Je terminais mon précédent billet par les nombreuses questions associées à ce monde nouveau de la connaissance qui nait avec l’internet. La société de la connaissance de P. Drucker n’est plus celle de l’école ou de l’église mais celle du déluge des données.  Internet offre des centaines de millions de pages, une myriade d’explications très souvent contradictoires. La mise à disposition à une échelle encore jamais expérimentée dans l’histoire de l’humanité de conjectures, d’hypothèses disponibles et accessibles constitue un nouvel environnement de la connaissance.

Dans cette situation, il y a urgence absolue pour chacun de différencier le vrai du faux, ou à tout le moins d’attribuer très vite un degré de crédibilité, de confiance à toutes ces propositions alternatives.

Gérald Bronner, dans son ouvrage « la démocratie des crédules », révèle à ce propos des faits qui donnent à penser. Citons quelques-uns de ses résultats (p 70 à 75).

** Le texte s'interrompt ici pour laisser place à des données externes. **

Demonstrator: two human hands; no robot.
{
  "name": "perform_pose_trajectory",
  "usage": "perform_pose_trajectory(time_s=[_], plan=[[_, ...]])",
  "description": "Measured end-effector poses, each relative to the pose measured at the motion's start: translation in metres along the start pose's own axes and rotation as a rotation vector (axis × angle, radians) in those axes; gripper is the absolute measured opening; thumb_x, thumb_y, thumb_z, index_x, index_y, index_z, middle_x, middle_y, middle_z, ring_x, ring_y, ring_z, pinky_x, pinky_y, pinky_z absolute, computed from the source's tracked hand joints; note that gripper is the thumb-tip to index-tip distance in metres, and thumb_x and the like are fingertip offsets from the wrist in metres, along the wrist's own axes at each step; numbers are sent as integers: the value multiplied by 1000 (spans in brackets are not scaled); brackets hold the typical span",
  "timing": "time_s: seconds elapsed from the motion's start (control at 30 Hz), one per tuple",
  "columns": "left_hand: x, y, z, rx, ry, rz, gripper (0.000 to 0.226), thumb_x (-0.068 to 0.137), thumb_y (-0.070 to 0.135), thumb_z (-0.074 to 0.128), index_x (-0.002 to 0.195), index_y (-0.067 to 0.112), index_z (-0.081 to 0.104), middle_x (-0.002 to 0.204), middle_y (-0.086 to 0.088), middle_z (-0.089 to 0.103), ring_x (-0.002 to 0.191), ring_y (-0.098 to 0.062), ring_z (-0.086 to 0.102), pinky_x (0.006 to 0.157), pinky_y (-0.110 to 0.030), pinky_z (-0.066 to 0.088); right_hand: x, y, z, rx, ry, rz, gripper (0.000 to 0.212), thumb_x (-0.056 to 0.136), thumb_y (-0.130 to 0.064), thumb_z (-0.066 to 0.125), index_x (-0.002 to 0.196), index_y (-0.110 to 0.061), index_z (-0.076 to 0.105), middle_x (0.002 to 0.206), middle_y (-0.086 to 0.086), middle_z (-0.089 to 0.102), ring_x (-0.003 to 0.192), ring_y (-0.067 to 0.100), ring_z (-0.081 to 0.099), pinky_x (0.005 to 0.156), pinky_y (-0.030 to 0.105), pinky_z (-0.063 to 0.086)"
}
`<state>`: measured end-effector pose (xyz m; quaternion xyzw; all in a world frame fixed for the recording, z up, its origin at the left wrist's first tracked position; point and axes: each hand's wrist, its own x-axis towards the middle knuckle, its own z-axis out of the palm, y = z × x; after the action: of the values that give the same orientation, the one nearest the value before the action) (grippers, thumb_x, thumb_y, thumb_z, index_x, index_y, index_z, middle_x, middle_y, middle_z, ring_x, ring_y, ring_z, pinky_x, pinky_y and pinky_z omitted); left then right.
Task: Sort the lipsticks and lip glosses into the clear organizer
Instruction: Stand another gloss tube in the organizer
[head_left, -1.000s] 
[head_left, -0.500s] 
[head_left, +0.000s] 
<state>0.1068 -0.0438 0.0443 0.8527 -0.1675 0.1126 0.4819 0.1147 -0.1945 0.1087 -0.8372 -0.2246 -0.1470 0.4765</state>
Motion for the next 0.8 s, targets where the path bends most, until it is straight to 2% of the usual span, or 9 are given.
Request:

Nous savons tous que l’immense majorité des internautes en France utilise Google comme moteur de recherche. Nous savons tous aussi que parmi les clés d’orientation des réponses affichées après une recherche figure le nombre de consultation de la page en question.

Ainsi, Bronner obtient les résultats suivants sur les 30 premiers sites proposés par ce moteur de recherche lorsqu’on recherche les mots psychokinèse, Loch Ness, Astrologie.

Psychokinèse (capacité prétendue à déplacer mentalement un objet) : 17 favorables, 6 défavorables et 7 neutres.

Existence du monstre du Loch Ness : 14 favorables – 4 défavorables – 4 neutres – 8 non pertinents.

Astrologie : 28 favorables – 1 défavorable – 1 non pertinents.

Leçon 1 : Attention, la popularité d’un site ou le classement d’un moteur de recherche n’est pas un indice de vérité.